[ACTIVITY]
Return the records below exactly as they are written.

———

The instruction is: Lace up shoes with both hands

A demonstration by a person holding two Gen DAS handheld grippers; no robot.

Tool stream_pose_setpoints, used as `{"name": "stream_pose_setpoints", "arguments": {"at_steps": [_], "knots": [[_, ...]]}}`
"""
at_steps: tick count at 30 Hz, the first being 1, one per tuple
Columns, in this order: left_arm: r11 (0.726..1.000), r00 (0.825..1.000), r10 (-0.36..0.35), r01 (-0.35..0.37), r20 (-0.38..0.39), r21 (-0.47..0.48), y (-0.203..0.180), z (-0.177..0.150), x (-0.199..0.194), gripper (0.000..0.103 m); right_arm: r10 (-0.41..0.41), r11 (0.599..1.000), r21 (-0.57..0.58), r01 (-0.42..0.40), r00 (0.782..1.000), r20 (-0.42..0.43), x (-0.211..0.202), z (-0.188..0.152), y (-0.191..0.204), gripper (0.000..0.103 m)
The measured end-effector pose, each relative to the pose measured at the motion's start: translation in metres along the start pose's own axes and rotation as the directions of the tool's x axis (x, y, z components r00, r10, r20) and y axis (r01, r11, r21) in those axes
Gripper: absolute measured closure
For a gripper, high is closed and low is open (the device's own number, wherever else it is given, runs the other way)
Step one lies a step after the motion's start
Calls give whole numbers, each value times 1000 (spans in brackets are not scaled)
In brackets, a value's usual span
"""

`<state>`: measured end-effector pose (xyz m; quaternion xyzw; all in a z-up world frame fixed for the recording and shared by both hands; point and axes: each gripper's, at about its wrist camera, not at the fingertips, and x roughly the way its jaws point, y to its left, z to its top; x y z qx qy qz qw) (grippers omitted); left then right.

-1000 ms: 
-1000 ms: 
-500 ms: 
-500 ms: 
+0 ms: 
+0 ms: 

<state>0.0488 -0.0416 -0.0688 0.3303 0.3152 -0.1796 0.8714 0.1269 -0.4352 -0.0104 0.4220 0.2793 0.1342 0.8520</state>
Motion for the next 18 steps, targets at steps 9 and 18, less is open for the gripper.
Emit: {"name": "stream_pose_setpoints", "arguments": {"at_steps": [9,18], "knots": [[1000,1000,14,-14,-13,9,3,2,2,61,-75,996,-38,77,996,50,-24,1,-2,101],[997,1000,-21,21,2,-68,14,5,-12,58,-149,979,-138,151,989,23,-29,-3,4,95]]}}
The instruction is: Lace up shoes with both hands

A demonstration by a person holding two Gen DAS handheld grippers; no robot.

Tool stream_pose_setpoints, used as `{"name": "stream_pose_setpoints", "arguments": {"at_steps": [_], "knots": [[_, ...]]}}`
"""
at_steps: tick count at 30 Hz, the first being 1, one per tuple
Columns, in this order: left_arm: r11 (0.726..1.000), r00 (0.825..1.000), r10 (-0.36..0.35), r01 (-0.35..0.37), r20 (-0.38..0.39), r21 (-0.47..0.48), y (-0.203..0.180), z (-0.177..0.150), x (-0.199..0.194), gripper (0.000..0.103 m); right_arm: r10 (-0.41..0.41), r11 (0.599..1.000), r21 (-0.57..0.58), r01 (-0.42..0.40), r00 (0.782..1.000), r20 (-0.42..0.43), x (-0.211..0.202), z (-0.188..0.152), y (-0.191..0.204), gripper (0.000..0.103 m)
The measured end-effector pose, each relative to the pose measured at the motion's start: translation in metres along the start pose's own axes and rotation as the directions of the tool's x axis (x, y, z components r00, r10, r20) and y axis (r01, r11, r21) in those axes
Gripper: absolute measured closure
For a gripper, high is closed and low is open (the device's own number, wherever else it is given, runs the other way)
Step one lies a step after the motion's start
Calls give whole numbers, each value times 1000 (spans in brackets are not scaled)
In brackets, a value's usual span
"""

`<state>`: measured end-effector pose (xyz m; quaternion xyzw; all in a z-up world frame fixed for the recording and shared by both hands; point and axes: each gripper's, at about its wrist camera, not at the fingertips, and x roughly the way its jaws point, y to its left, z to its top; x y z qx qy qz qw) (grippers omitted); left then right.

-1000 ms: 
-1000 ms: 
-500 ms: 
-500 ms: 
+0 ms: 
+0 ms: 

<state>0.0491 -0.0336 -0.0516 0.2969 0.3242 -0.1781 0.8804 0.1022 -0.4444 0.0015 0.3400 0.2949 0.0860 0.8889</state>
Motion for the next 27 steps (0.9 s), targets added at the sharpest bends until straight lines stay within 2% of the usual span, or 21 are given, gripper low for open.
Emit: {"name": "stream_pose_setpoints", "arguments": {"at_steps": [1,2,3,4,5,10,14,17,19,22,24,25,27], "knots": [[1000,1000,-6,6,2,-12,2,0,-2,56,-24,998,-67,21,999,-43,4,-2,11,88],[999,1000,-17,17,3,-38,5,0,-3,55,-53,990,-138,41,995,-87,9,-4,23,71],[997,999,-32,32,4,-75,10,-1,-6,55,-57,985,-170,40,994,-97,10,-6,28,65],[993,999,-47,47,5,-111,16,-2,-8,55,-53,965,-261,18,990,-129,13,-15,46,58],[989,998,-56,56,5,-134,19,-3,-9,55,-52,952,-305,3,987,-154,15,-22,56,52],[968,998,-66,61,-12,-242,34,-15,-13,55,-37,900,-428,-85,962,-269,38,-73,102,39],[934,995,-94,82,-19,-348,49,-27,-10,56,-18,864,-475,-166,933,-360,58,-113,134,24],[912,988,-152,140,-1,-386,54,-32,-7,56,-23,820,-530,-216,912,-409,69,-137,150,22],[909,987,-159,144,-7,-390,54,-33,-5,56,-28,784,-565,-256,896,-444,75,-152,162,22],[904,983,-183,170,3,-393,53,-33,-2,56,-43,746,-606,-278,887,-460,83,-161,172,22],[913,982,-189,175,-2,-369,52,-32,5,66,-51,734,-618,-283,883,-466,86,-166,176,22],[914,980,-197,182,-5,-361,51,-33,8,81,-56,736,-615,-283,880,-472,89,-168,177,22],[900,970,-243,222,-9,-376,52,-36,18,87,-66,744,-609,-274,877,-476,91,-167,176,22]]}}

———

[RESPONSE AREA]
The instruction is: Lace up shoes with both hands

A demonstration by a person holding two Gen DAS handheld grippers; no robot.

Tool stream_pose_setpoints, used as `{"name": "stream_pose_setpoints", "arguments": {"at_steps": [_], "knots": [[_, ...]]}}`
"""
at_steps: tick count at 30 Hz, the first being 1, one per tuple
Columns, in this order: left_arm: r11 (0.726..1.000), r00 (0.825..1.000), r10 (-0.36..0.35), r01 (-0.35..0.37), r20 (-0.38..0.39), r21 (-0.47..0.48), y (-0.203..0.180), z (-0.177..0.150), x (-0.199..0.194), gripper (0.000..0.103 m); right_arm: r10 (-0.41..0.41), r11 (0.599..1.000), r21 (-0.57..0.58), r01 (-0.42..0.40), r00 (0.782..1.000), r20 (-0.42..0.43), x (-0.211..0.202), z (-0.188..0.152), y (-0.191..0.204), gripper (0.000..0.103 m)
The measured end-effector pose, each relative to the pose measured at the motion's start: translation in metres along the start pose's own axes and rotation as the directions of the tool's x axis (x, y, z components r00, r10, r20) and y axis (r01, r11, r21) in those axes
Gripper: absolute measured closure
For a gripper, high is closed and low is open (the device's own number, wherever else it is given, runs the other way)
Step one lies a step after the motion's start
Calls give whole numbers, each value times 1000 (spans in brackets are not scaled)
In brackets, a value's usual span
"""

`<state>`: measured end-effector pose (xyz m; quaternion xyzw; all in a z-up world frame fixed for the recording and shared by both hands; point and axes: each gripper's, at about its wrist camera, not at the fingertips, and x roughly the way its jaws point, y to its left, z to its top; x y z qx qy qz qw) (grippers omitted); left then right.

-1000 ms: 
-1000 ms: 
-500 ms: 
-500 ms: 
+0 ms: 
+0 ms: 

<state>0.0488 -0.0416 -0.0688 0.3303 0.3152 -0.1796 0.8714 0.1269 -0.4352 -0.0104 0.4220 0.2793 0.1342 0.8520</state>
Motion for the next 18 steps, targets at steps 9 and 18, less is open for the gripper.
Emit: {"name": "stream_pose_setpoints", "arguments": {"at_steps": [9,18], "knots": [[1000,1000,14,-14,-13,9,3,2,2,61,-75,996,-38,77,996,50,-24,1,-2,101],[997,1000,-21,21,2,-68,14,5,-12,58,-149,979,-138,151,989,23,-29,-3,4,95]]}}
The instruction is: Lace up shoes with both hands

A demonstration by a person holding two Gen DAS handheld grippers; no robot.

Tool stream_pose_setpoints, used as `{"name": "stream_pose_setpoints", "arguments": {"at_steps": [_], "knots": [[_, ...]]}}`
"""
at_steps: tick count at 30 Hz, the first being 1, one per tuple
Columns, in this order: left_arm: r11 (0.726..1.000), r00 (0.825..1.000), r10 (-0.36..0.35), r01 (-0.35..0.37), r20 (-0.38..0.39), r21 (-0.47..0.48), y (-0.203..0.180), z (-0.177..0.150), x (-0.199..0.194), gripper (0.000..0.103 m); right_arm: r10 (-0.41..0.41), r11 (0.599..1.000), r21 (-0.57..0.58), r01 (-0.42..0.40), r00 (0.782..1.000), r20 (-0.42..0.43), x (-0.211..0.202), z (-0.188..0.152), y (-0.191..0.204), gripper (0.000..0.103 m)
The measured end-effector pose, each relative to the pose measured at the motion's start: translation in metres along the start pose's own axes and rotation as the directions of the tool's x axis (x, y, z components r00, r10, r20) and y axis (r01, r11, r21) in those axes
Gripper: absolute measured closure
For a gripper, high is closed and low is open (the device's own number, wherever else it is given, runs the other way)
Step one lies a step after the motion's start
Calls give whole numbers, each value times 1000 (spans in brackets are not scaled)
In brackets, a value's usual span
"""

`<state>`: measured end-effector pose (xyz m; quaternion xyzw; all in a z-up world frame fixed for the recording and shared by both hands; point and axes: each gripper's, at about its wrist camera, not at the fingertips, and x roughly the way its jaws point, y to its left, z to its top; x y z qx qy qz qw) (grippers omitted); left then right.

-1000 ms: 
-1000 ms: 
-500 ms: 
-500 ms: 
+0 ms: 
+0 ms: 

<state>0.0491 -0.0336 -0.0516 0.2969 0.3242 -0.1781 0.8804 0.1022 -0.4444 0.0015 0.3400 0.2949 0.0860 0.8889</state>
Motion for the next 27 steps (0.9 s), targets added at the sharpest bends until straight lines stay within 2% of the usual span, or 21 are given, gripper low for open.
Emit: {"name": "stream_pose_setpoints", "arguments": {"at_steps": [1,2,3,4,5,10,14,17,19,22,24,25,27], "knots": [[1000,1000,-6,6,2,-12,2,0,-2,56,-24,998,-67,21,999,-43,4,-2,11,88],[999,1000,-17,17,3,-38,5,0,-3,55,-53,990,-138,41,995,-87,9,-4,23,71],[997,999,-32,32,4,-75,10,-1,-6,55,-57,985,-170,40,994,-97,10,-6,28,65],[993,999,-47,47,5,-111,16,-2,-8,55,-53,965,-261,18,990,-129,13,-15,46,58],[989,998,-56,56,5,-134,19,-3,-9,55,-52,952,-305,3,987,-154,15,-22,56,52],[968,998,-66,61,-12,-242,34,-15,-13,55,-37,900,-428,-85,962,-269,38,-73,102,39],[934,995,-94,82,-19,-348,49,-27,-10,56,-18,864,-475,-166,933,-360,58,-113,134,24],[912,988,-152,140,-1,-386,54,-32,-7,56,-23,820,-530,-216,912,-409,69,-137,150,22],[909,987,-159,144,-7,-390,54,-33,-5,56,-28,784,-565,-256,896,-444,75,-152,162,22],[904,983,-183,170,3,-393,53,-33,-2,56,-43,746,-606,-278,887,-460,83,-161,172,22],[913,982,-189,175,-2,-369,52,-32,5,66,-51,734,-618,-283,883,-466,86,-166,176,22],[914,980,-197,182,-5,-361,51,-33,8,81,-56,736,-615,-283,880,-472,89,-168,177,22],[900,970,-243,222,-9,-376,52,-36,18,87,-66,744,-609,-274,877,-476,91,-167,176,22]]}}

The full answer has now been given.